The lines below, from the one holding "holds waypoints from" through the one holding "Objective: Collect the", are to be restated word for word, with all images left out.
[[ DATA SEGMENT, beginning ]]
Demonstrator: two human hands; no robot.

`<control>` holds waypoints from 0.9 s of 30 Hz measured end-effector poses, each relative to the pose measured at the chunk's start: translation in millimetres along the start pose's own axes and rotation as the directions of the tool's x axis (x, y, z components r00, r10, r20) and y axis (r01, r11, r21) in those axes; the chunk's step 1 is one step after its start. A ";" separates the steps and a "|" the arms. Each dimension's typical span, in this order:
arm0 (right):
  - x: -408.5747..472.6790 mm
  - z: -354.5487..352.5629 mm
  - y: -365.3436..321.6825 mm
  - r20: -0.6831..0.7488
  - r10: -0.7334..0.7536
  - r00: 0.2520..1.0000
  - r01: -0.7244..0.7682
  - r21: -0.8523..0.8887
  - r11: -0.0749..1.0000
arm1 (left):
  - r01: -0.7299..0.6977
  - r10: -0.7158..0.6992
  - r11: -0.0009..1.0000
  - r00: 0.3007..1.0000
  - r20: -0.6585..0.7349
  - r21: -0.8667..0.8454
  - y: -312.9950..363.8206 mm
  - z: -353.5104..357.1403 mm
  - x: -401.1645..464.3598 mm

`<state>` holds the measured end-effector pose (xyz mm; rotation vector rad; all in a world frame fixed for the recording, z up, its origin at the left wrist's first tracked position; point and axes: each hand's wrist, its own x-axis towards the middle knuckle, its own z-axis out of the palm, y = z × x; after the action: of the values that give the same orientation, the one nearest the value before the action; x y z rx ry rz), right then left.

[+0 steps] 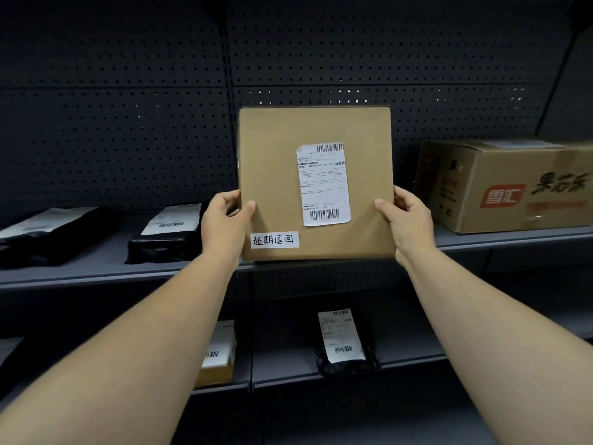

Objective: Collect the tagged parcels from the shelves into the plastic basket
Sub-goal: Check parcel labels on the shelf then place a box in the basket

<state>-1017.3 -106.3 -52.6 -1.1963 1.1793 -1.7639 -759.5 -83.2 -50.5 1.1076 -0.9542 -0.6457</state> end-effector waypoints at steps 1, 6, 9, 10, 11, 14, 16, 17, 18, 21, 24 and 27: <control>-5.3 -0.1 -0.1 -0.014 -0.004 1.000 0.004 0.004 1.000 | -0.003 0.003 1.000 1.000 0.004 0.011 1.6 -2.8 -1.4; -31.6 -11.5 -0.9 -0.095 0.007 0.995 -0.006 0.008 1.000 | -0.018 0.016 1.000 0.997 0.073 0.021 8.0 -10.8 -13.7; -50.5 -27.3 -3.1 -0.160 0.008 0.987 -0.009 -0.003 1.000 | -0.039 0.033 0.998 0.991 0.127 0.043 8.8 -7.8 -25.8; -57.5 -33.8 -4.6 -0.185 0.005 0.983 -0.006 -0.003 1.000 | -0.044 0.037 0.998 0.989 0.145 0.044 9.4 -5.3 -31.2; -64.5 -41.0 -6.2 -0.211 -0.001 0.977 0.000 -0.006 1.000 | -0.047 0.040 0.998 0.986 0.163 0.041 9.5 -1.9 -37.0; -85.6 -67.7 -11.2 -0.282 -0.005 0.960 -0.002 -0.027 1.000 | -0.050 0.043 0.998 0.974 0.223 0.029 7.6 13.0 -54.1; -100.0 -89.1 -15.0 -0.323 -0.006 0.946 -0.001 -0.022 1.000 | -0.046 0.038 0.999 0.962 0.271 0.024 5.3 26.2 -67.8; -107.2 -100.2 -17.8 -0.349 -0.014 0.937 0.004 -0.031 1.000 | -0.047 0.038 0.999 0.954 0.296 0.022 4.4 33.5 -75.5; -114.0 -111.7 -20.5 -0.379 -0.025 0.925 0.008 -0.048 0.999 | -0.050 0.041 0.999 0.946 0.322 0.019 3.9 41.4 -83.8; -133.0 -147.7 -27.5 -0.462 -0.045 0.886 0.006 -0.087 0.996 | -0.039 0.034 0.999 0.912 0.409 0.002 1.1 67.9 -109.5; -151.2 -186.7 -32.0 -0.543 -0.050 0.838 -0.019 -0.122 0.992 | -0.004 0.009 1.000 0.874 0.486 -0.010 -4.6 99.3 -135.2; -170.1 -226.5 -36.2 -0.610 -0.047 0.791 -0.053 -0.144 0.988 | 0.011 -0.006 1.000 0.829 0.560 -0.006 -10.2 132.9 -164.2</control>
<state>-1174.9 125.1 -108.6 -0.6940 1.7088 -2.1738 -953.3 -9.7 -92.2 0.9234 -1.4478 -1.0144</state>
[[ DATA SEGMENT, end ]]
[WRITTEN ANSWER]:
`<control>` holds waypoints from 0.9 s of 30 Hz measured end-effector poses, each relative to the pose measured at the chunk's start: translation in millimetres along the start pose's own axes and rotation as the directions of the tool's x axis (x, y, z components r00, r10, r20) and y axis (r01, r11, r21) in those axes; the chunk's step 1 is one step after its start. A ";" separates the steps and a "|" the arms. Each dimension's typical span, in this order:
arm0 (right):
  - x: -408.5747..472.6790 mm
  - z: -354.5487..352.5629 mm
  - y: -365.3436..321.6825 mm
  - r20: -0.6831..0.7488
  - r10: -0.7334..0.7536
  - r00: 0.2520..1.0000
  - r01: -0.7244..0.7682
  - r21: -0.8523..0.8887
  - r11: -0.0749..1.0000
arm1 (left):
  - r01: -0.7299..0.6977
  - r10: -0.7158..0.6992
  - r11: -0.0009..1.0000
  - r00: 0.3007..1.0000
  - r20: -0.6585..0.7349
  - r21: -0.8667..0.8454
  - y: -312.9950..363.8206 mm
  - z: -353.5104..357.1403 mm
  - x: -401.1645..464.3598 mm

`<state>` holds the measured end-effector pose (xyz mm; rotation vector rad; all in a world frame fixed for the recording, z up, its origin at the left wrist's first tracked position; point and axes: each hand's wrist, its own x-axis towards the middle knuckle, its own z-axis out of the palm, y = z × x; after the action: of the values that give the same orientation, the one nearest the value before the action; x y z rx ry rz), right then left.

[+0 steps] 

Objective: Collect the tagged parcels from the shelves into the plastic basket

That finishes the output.